We first start with the level of the series which is the series average: level = $44.39. We can then describe the general increase in the series over time as the slope of our line: trend = .24. We see no repeating patterns nor unexplained variability, so there is no seasonality or noise.

Round Two, FIGHT

Ok, let's put on our big kid shorts and look at some real data. We will start with the Airline Passengers dataset which describes the total number of airline passengers over a period of time. The units are a count of the number of airline passengers in thousands. There are 144 monthly observations from 1949 to 1960.

Let's take a look at our data.

In [7]:
series = pd.Series.from_csv('./AirPassengers.csv', header=0)

plt.figure(figsize=(10,4))
series.plot()
plt.ylabel('# Passengers')
plt.xlabel('Date (Month)')
plt.title('Volume of US Airline Passengers by Month')
plt.show()

We can definitely see that there is a trend, seasonality, and some noise in this data based on the similarly shaped, repeated portions of the line! How can we get a clearer picture of each core component?

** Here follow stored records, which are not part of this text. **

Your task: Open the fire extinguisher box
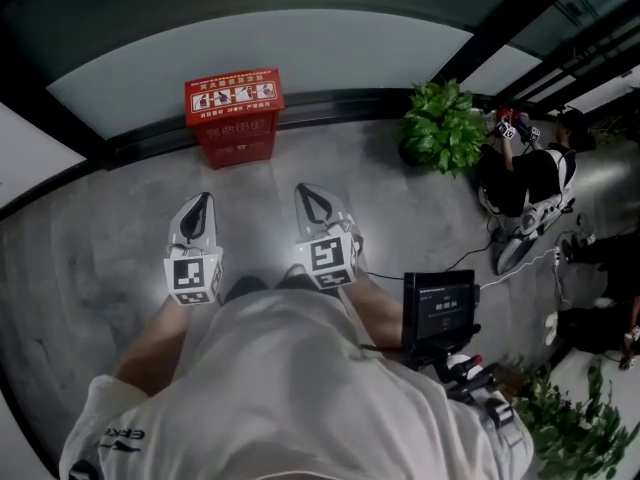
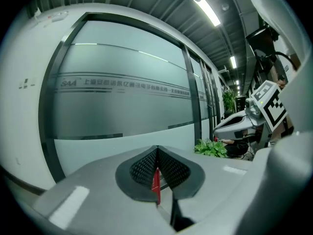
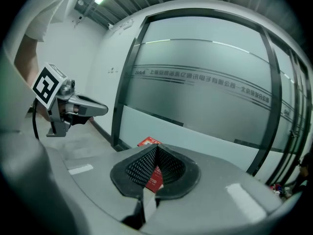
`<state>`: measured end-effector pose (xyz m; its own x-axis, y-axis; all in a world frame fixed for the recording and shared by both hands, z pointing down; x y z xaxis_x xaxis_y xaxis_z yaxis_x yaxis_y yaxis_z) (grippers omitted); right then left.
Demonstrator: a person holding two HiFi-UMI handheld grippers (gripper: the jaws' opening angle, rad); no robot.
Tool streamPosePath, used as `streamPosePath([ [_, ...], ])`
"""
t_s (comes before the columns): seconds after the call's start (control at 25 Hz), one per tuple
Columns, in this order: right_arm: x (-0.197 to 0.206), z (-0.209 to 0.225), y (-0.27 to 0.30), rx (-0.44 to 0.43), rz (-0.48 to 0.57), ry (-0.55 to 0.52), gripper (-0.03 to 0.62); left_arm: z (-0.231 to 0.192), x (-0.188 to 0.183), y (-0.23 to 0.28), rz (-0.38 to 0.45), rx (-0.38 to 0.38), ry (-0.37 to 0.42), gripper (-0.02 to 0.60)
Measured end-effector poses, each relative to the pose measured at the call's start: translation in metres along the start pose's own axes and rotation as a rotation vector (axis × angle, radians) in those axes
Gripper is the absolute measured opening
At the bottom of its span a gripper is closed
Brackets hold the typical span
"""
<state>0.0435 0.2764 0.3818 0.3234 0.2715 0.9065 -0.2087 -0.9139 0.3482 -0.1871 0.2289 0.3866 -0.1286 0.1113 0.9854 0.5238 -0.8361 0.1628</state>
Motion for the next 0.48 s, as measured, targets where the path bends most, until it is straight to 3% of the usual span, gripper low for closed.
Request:
streamPosePath([
  [0.28,0.001,0.041,0.054,-0.024,-0.015,0.016,0.014,-0.008,-0.011,0.064,-0.008,-0.017,-0.009,0.003],
  [0.48,-0.012,0.044,0.115,-0.022,-0.044,0.020,0.014,-0.041,-0.001,0.114,-0.037,0.031,-0.009,0.002],
])
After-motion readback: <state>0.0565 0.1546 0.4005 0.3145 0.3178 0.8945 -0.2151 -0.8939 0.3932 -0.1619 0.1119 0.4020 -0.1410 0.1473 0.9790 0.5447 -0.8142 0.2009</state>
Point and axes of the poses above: the fingertips, and each gripper's own axes: y forward along the fingers, z to its right, x out of its underside, the point moved 8 cm from there along -y, backward along the fingers, and after that the axes turned 1 degree about -x, right-handed, at the moved point
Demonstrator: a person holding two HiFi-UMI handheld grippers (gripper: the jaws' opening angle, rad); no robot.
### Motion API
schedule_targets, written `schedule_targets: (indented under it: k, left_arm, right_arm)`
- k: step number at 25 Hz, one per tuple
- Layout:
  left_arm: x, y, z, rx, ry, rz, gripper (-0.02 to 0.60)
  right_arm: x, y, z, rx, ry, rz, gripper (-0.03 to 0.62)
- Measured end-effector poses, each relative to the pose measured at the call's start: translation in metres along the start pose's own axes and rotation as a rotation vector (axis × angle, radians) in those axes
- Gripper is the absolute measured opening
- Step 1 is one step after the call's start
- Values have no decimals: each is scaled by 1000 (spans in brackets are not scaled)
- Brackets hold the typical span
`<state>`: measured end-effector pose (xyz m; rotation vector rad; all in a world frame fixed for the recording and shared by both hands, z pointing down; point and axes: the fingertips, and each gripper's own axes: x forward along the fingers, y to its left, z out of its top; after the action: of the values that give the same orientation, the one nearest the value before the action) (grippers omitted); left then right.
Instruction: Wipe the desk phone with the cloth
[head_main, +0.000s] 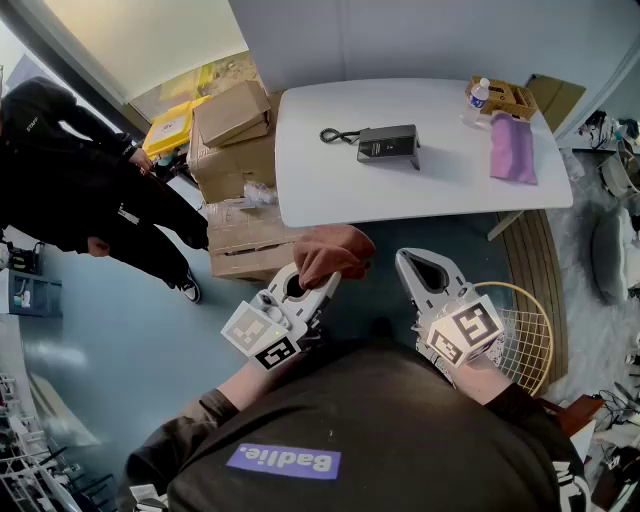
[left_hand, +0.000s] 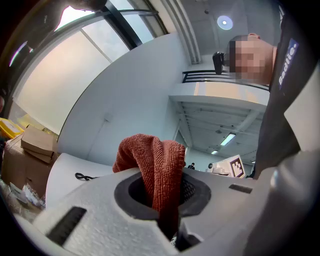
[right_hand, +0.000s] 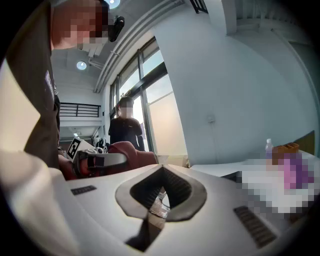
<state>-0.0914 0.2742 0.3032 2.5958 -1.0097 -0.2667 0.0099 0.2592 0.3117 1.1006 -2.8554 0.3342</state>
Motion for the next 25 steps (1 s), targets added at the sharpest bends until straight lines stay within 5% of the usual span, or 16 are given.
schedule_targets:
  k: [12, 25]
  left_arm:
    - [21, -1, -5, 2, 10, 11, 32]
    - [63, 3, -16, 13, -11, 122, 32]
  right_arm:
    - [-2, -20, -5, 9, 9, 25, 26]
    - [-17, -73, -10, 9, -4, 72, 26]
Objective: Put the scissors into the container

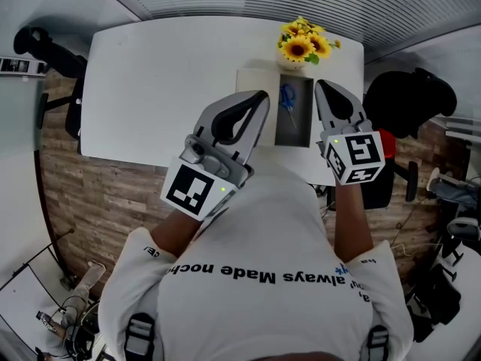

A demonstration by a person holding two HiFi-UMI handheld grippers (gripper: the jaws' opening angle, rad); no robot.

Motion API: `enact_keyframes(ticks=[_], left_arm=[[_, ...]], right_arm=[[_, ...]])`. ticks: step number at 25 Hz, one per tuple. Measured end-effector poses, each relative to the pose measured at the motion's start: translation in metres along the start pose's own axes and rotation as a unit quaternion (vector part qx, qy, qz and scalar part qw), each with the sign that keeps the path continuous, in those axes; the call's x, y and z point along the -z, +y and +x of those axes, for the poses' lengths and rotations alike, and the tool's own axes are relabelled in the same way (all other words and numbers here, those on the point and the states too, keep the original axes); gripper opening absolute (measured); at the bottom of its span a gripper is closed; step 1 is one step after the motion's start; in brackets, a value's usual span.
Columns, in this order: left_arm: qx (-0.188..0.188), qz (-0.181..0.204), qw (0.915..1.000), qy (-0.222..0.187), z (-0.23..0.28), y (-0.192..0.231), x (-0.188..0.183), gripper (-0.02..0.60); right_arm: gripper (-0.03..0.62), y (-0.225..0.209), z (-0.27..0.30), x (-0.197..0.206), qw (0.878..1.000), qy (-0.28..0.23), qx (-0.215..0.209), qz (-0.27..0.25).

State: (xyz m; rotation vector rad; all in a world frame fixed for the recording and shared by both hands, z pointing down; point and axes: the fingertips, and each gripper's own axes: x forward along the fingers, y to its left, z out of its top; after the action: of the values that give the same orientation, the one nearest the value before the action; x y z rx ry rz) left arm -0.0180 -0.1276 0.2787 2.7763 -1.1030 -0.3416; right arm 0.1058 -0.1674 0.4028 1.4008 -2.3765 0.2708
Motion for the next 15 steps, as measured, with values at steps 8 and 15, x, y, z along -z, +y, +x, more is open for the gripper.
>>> enact_keyframes(ticks=[8, 15], left_arm=[[0.000, -0.001, 1.0000, 0.002, 0.004, 0.001, 0.002, 0.020], [-0.003, 0.000, 1.0000, 0.008, 0.005, 0.002, 0.002, 0.020]], right_arm=[[0.006, 0.006, -0.019, -0.031, 0.999, -0.035, -0.001, -0.032], [0.006, 0.010, -0.037, -0.050, 0.998, -0.053, 0.000, -0.047]])
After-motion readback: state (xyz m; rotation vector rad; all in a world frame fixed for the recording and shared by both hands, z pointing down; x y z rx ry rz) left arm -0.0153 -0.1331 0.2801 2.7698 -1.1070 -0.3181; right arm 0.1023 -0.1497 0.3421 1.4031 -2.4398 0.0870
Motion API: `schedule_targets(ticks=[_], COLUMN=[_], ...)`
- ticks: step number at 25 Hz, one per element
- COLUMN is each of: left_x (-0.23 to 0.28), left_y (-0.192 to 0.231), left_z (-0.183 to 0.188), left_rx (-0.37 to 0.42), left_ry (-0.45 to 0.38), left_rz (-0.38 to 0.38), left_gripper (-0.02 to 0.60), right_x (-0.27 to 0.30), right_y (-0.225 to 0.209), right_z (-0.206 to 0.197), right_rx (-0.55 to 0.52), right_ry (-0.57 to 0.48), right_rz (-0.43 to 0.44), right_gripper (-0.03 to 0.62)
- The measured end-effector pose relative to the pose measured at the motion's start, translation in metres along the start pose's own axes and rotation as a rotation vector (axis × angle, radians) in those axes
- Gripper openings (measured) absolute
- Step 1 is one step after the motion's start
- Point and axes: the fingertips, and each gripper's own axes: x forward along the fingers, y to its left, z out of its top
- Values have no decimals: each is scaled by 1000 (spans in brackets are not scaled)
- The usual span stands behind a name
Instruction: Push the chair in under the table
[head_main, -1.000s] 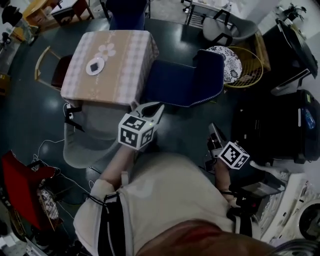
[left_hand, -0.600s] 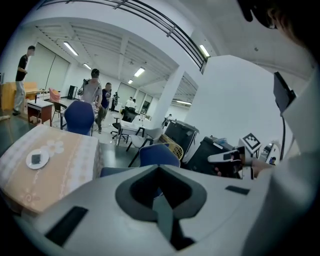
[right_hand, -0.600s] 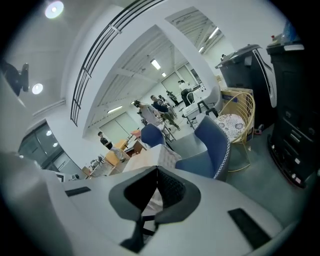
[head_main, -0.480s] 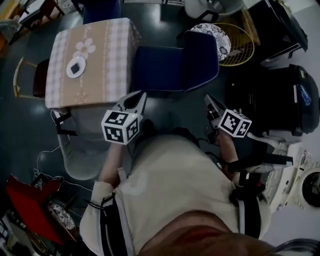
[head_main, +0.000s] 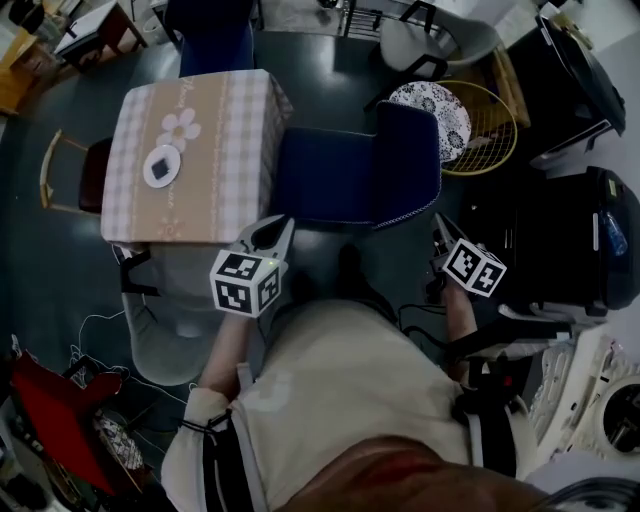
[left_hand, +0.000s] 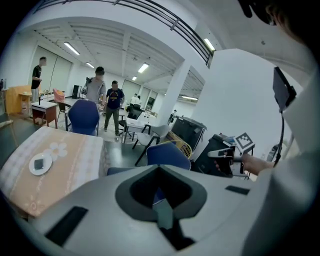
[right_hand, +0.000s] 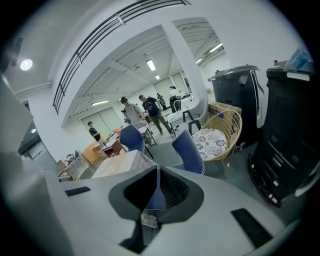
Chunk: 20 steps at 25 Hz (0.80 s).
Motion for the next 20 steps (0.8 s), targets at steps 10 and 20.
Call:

First, we need to make an assumption about how these four components combine to create the series. We typically make one of two basic assumptions here.

1) We could assume that the series is an additive combination of the four components:

$y(t)$ = Level + Trend + Seasonality + Noise

An additive model is linear where changes over time are consistently made by the same amount (think linear derivative). A linear trend is a straight line. A linear seasonality has the same frequency (width of cycles) and amplitude (height of cycles).

2) We could assume that the series is a multiplicative combination of the four components:

$y(t)$ = Level $*$ Trend $*$ Seasonality $*$ Noise

A multiplicative model is nonlinear, such as quadratic or exponential. Changes increase or decrease over time. A nonlinear trend is a curved line. A non-linear seasonality has an increasing or decreasing frequency and/or amplitude over time.

So which assumption should we make for the airline data? Well, it looks to me as if the amplitude (height) of the seasonal peaks in the data increase as time goes on. That is a good indicator of a multiplicative relationship. It is worth noting that the relationship between the components might be some mix of additive and multiplicative, but for now we will stick to the two simple assumptions above.

We will use the package statsmodels and function seasonal_decompose to do the actual heavy lifting for our decomposition.

In [8]:
from statsmodels.tsa.seasonal import seasonal_decompose
/Users/hpf505/anaconda/lib/python2.7/site-packages/statsmodels/compat/pandas.py:56: FutureWarning: The pandas.core.datetools module is deprecated and will be removed in a future version. Please use the pandas.tseries module instead.
  from pandas.core import datetools
In [9]:
result = seasonal_decompose(series, model='multiplicative')
result.plot()
plt.show()

COOL! Now we have a rough estiamte of the trend, seasonality, and noise in our time series. What now? Typically we use this kind of demcomposition for time series analysis (induction).

For example, we could take a close look at the seasonality to try to identify some interesting insights.

In [10]:
plt.figure(figsize=(10,4))
plt.plot(result.seasonal[:24])
plt.show()

Observations and Theories

From this plot, it looks like there is a very clear seasonal trend in passenger volume throughout the year. Peak travel time is July/August (vacaton season). It looks like passenger volume dips around the holidays (perhaps people want to be with their families rather than travel?).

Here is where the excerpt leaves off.